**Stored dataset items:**
⟨

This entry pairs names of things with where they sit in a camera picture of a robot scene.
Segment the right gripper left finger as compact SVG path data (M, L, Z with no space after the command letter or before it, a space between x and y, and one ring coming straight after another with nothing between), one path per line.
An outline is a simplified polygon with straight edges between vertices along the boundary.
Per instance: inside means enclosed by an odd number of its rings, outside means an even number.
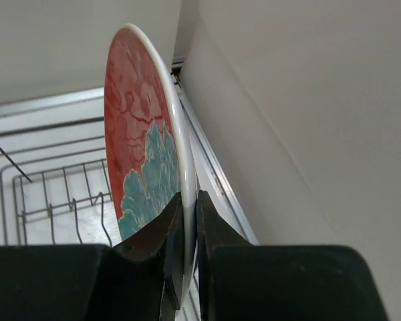
M135 308L178 311L182 305L184 224L181 193L159 216L113 247L123 260L117 294Z

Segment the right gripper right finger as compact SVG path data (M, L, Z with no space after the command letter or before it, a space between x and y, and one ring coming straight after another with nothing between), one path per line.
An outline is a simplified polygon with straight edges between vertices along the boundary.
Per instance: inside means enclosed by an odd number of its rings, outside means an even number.
M209 193L199 191L196 203L198 290L202 320L230 320L236 302L232 294L240 273L234 272L236 255L251 247L218 213Z

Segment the red teal floral plate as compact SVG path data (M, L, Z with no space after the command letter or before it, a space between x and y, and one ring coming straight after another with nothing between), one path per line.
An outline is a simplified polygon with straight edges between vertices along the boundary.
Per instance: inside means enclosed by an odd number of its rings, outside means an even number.
M104 84L108 176L118 228L128 239L182 197L183 277L194 269L197 177L184 113L170 72L146 34L131 23L109 48Z

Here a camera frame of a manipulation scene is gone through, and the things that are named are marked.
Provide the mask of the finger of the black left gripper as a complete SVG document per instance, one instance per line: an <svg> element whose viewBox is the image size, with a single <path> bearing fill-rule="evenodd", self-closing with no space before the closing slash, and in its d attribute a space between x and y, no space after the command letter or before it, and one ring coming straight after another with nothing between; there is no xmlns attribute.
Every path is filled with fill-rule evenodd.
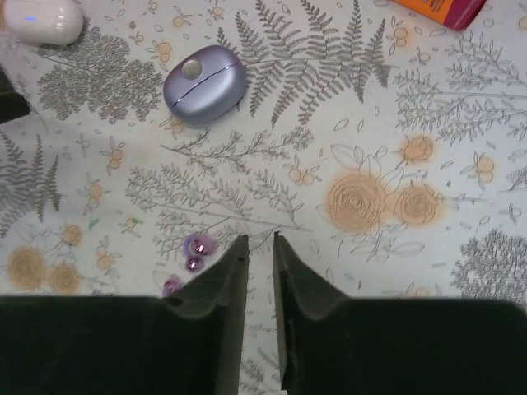
<svg viewBox="0 0 527 395"><path fill-rule="evenodd" d="M25 117L30 106L23 95L19 94L6 73L0 71L0 123L7 123Z"/></svg>

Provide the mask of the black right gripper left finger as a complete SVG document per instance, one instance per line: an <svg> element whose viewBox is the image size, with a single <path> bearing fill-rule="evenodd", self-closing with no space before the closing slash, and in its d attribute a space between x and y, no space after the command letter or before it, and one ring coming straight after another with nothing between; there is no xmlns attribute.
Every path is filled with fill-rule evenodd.
<svg viewBox="0 0 527 395"><path fill-rule="evenodd" d="M240 236L167 298L4 296L4 394L235 394L249 271Z"/></svg>

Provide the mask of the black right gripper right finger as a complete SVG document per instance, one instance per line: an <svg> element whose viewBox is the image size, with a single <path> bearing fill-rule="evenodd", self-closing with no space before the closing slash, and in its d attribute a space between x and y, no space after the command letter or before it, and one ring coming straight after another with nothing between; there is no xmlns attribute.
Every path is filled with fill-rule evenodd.
<svg viewBox="0 0 527 395"><path fill-rule="evenodd" d="M356 298L273 241L282 389L290 394L523 394L526 315L503 300Z"/></svg>

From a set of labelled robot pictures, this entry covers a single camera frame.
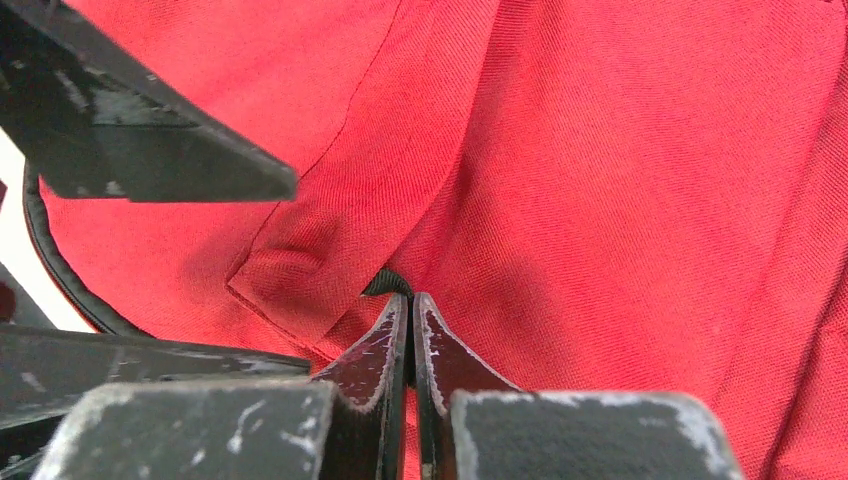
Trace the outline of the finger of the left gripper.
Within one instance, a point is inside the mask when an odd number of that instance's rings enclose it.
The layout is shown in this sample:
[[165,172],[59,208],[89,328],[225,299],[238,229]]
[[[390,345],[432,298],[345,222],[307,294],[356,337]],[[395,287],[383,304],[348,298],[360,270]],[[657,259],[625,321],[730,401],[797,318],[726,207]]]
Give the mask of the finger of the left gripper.
[[61,1],[1,5],[1,127],[63,198],[264,202],[296,193],[290,166]]
[[105,383],[309,371],[305,359],[267,352],[3,325],[1,427],[63,415]]

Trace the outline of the red backpack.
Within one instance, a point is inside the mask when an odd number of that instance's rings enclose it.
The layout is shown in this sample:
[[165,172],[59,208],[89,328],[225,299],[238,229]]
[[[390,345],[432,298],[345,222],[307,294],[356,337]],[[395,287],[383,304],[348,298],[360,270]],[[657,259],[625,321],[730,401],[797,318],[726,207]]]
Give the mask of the red backpack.
[[847,475],[841,1],[77,1],[292,202],[42,192],[84,286],[322,368],[387,267],[527,389],[673,390],[751,479]]

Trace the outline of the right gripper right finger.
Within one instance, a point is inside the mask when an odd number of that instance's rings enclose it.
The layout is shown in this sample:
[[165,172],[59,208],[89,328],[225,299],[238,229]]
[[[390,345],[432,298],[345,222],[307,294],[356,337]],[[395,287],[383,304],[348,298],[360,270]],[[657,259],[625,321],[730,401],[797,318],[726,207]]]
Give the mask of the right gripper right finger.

⟩

**Exercise goal:**
What's needed here is an exact repeat of all the records above, pictures excluded.

**Answer to this problem:**
This entry pairs names of things with where they sit in a camera picture of a robot scene.
Segment the right gripper left finger as compact SVG path data (M, L, Z with no space after the command letter or before it, a space between x and y, and one ring coming straight after another with nothing between), one path per line.
An outline is a simplified polygon with straight edges between vertices along the boundary.
Per instance: inside means enclosed by an odd number of its rings, outside means an even number.
M135 308L178 311L182 305L184 224L181 193L159 216L113 247L123 260L117 294Z

Segment the right gripper right finger as compact SVG path data (M, L, Z with no space after the command letter or before it, a space between x and y, and one ring coming straight after another with nothing between), one path per line.
An outline is a simplified polygon with straight edges between vertices along the boundary.
Per instance: inside means enclosed by an odd number of its rings, outside means an even number.
M209 193L199 191L196 203L198 290L202 320L230 320L236 302L232 294L240 273L234 272L236 255L251 247L218 213Z

Segment the red teal floral plate as compact SVG path data (M, L, Z with no space after the command letter or before it, a space between x and y, and one ring coming straight after another with nothing between), one path per line.
An outline is a simplified polygon with straight edges between vertices along the boundary.
Per instance: inside means enclosed by an odd number of its rings, outside means an even number.
M104 84L108 176L118 228L128 239L182 197L183 277L194 269L197 177L184 113L170 72L146 34L131 23L109 48Z

Here a camera frame of a manipulation scene is gone through, and the things that are named are marked.
Provide the mask of the finger of the black left gripper as a complete SVG document per instance, one instance per line: an <svg> element whose viewBox is the image size, with a single <path> bearing fill-rule="evenodd", self-closing with no space before the closing slash, and in its d attribute a space between x and y, no space after the command letter or before it, and one ring coming straight after another with nothing between; there is no xmlns attribute.
Every path is filled with fill-rule evenodd.
<svg viewBox="0 0 527 395"><path fill-rule="evenodd" d="M25 117L30 106L23 95L19 94L6 73L0 71L0 123L7 123Z"/></svg>

Provide the mask of the black right gripper left finger as a complete SVG document per instance, one instance per line: an <svg> element whose viewBox is the image size, with a single <path> bearing fill-rule="evenodd", self-closing with no space before the closing slash, and in its d attribute a space between x and y, no space after the command letter or before it, and one ring coming straight after another with nothing between; there is no xmlns attribute.
Every path is filled with fill-rule evenodd.
<svg viewBox="0 0 527 395"><path fill-rule="evenodd" d="M240 236L167 298L4 296L4 394L235 394L249 271Z"/></svg>

Provide the mask of the black right gripper right finger as a complete SVG document per instance, one instance per line: an <svg> element whose viewBox is the image size, with a single <path> bearing fill-rule="evenodd", self-closing with no space before the closing slash, and in its d attribute a space between x and y, no space after the command letter or before it, and one ring coming straight after another with nothing between; there is no xmlns attribute.
Every path is filled with fill-rule evenodd.
<svg viewBox="0 0 527 395"><path fill-rule="evenodd" d="M356 298L273 241L282 389L290 394L523 394L526 315L503 300Z"/></svg>

From a set of labelled robot pictures, this entry covers a single camera frame.
Trace the outline of the finger of the left gripper.
Within one instance, a point is inside the mask when an odd number of that instance's rings enclose it.
The layout is shown in this sample:
[[165,172],[59,208],[89,328],[225,299],[238,229]]
[[[390,345],[432,298],[345,222],[307,294],[356,337]],[[395,287],[383,304],[348,298],[360,270]],[[657,259],[625,321],[730,401],[797,318],[726,207]]]
Give the mask of the finger of the left gripper.
[[61,1],[1,5],[1,127],[63,198],[264,202],[296,193],[290,166]]
[[105,383],[309,371],[305,359],[267,352],[3,325],[1,427],[63,415]]

Trace the outline of the red backpack.
Within one instance, a point is inside the mask when an odd number of that instance's rings enclose it.
The layout is shown in this sample:
[[165,172],[59,208],[89,328],[225,299],[238,229]]
[[[390,345],[432,298],[345,222],[307,294],[356,337]],[[395,287],[383,304],[348,298],[360,270]],[[657,259],[625,321],[730,401],[797,318],[726,207]]]
Give the mask of the red backpack.
[[847,475],[841,1],[77,1],[292,202],[42,192],[84,286],[322,368],[387,267],[527,389],[673,390],[751,479]]

Trace the outline of the right gripper right finger.
Within one instance, a point is inside the mask when an odd number of that instance's rings enclose it.
The layout is shown in this sample:
[[165,172],[59,208],[89,328],[225,299],[238,229]]
[[[390,345],[432,298],[345,222],[307,294],[356,337]],[[395,287],[383,304],[348,298],[360,270]],[[657,259],[625,321],[730,401],[797,318],[726,207]]]
Give the mask of the right gripper right finger.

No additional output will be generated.